Program Language Translation Using a Grammar-Driven Tree-to-Tree Model
The task of translating between programming languages differs from the challenge of translating natural languages in that programming languages are designed with a far more rigid set of structural and grammatical rules. Previous work has used a tree-to-tree encoder/decoder model to take advantage of the inherent tree structure of programs during translation. Neural decoders, however, by default do not exploit known grammar rules of the target language. In this paper, we describe a tree decoder that leverages knowledge of a language’s grammar rules to exclusively generate syntactically correct programs. We find that this grammar-based tree-to-tree model outperforms the state of the art tree-to-tree model in translating between two programming languages on a previously used synthetic task.
Program translation is the process of converting code in one programming language to code in another, ideally with minimal human effort. It has the possibility to significantly alter the ways in which programs are developed. With a perfect translator, a programmer could freely choose a programming language to use without regard to whether the chosen language is the most efficient for the task at hand. Effective program translation would thus enable programmers to focus on the content and development of a specific program as opposed to the details of a particular language. With such a translation method, a developer could easily import code to different platforms, streamlining the development process.
Programming languages are similar to natural languages in many ways, and natural language translation has been studied extensively. Sequence-to-sequence translation models, which map input sequences to output sequences, have achieved great performance (Bahdanau et al., 2014; Cho et al., 2014; Eriguchi et al., 2016; Vaswani et al., 2017). While similar to natural languages, programming languages have a distinct structure which makes it harder to use the same tools for translation. For instance, the RNN-based sequence generator, which easily generates phrases in a natural language, finds it difficult to generate long syntactically correct programs (Karpathy et al., 2015).
Techniques for program language translation are often variants of statistical machine translation (SMT) (Lopez, 2008), which involves modeling the probability distribution of phrases in the target language given phrases in the source language. Nguyen found SMT methods from NLP applied to programming language translation produced many syntactically incorrect programs (Nguyen et al., 2013).

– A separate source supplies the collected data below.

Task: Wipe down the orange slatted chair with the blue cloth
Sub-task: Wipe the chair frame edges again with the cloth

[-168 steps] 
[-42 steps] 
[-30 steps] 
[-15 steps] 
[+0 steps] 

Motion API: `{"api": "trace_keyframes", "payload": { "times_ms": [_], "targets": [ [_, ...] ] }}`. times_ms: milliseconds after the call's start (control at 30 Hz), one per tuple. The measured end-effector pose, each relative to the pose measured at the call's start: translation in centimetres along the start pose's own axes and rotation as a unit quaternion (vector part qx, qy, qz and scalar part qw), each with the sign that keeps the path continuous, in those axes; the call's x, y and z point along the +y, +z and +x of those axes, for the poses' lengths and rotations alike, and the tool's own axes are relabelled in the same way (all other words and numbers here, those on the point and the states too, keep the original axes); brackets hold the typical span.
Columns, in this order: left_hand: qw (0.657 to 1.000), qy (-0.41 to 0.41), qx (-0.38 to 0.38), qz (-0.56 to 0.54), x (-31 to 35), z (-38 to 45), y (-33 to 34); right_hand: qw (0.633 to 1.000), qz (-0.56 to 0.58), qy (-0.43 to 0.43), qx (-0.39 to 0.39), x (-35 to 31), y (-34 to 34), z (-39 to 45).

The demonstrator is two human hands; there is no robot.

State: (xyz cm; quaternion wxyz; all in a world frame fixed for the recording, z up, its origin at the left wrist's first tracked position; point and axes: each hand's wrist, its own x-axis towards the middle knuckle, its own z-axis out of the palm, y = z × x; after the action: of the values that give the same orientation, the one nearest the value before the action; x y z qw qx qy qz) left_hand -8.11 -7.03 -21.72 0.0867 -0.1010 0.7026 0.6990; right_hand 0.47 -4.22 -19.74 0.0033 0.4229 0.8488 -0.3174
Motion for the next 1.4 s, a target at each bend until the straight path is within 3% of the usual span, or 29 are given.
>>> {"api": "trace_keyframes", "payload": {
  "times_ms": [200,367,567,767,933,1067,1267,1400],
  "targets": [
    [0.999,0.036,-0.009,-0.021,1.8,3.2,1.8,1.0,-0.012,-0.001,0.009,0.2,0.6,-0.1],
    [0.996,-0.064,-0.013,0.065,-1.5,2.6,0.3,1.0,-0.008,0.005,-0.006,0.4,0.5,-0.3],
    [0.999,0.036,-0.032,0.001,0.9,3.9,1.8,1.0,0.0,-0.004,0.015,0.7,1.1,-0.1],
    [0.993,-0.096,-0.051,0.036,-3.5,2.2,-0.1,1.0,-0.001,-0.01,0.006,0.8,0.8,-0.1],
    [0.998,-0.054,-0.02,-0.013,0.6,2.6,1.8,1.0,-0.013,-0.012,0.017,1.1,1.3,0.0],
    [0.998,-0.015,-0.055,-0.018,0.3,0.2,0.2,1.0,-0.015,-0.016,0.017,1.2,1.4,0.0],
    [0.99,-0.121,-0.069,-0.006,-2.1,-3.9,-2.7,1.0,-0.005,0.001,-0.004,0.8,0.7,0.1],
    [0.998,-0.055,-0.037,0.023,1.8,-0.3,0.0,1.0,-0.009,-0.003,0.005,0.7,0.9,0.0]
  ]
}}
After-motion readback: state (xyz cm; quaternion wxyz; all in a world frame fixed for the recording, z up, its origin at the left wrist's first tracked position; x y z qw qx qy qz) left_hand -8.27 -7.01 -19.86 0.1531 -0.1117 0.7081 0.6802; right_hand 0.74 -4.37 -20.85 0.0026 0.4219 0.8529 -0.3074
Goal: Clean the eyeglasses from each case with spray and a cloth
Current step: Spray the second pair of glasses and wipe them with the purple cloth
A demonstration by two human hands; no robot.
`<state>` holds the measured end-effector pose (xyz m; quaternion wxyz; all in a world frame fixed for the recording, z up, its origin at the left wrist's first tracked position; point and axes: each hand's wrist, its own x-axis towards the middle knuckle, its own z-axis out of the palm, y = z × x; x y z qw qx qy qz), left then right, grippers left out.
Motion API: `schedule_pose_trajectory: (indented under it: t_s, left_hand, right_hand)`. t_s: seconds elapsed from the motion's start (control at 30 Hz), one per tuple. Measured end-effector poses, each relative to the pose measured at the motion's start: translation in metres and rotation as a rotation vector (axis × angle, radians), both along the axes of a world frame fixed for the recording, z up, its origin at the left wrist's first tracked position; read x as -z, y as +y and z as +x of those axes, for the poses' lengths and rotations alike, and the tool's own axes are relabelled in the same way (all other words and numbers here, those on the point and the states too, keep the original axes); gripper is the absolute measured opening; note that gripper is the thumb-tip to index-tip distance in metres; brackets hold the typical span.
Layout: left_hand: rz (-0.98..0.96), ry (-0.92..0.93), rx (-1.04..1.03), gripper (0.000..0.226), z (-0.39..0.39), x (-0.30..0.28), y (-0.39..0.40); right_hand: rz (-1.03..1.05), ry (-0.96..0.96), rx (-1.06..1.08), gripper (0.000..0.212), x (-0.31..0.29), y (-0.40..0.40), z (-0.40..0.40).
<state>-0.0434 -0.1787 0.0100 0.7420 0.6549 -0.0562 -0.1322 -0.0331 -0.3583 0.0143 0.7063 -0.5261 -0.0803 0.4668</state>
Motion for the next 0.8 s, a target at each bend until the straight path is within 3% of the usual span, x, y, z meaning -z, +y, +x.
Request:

They later found that SMT methods could be improved by incorporating knowledge of program syntax (2016a). They also saw success matching tokens in different languages through similarities in their usage in context (Nguyen et al., 2016b).
Recently, there has been a rise in the use of neural networks for programming language tasks. Neural networks have been applied to code-generation tasks converting images to code (Beltramelli, 2017) and converting text to code (Yin & Neubig, 2017). They have also been applied to tasks like program induction (Bunel et al., 2016) and program classification (Peng et al., 2015).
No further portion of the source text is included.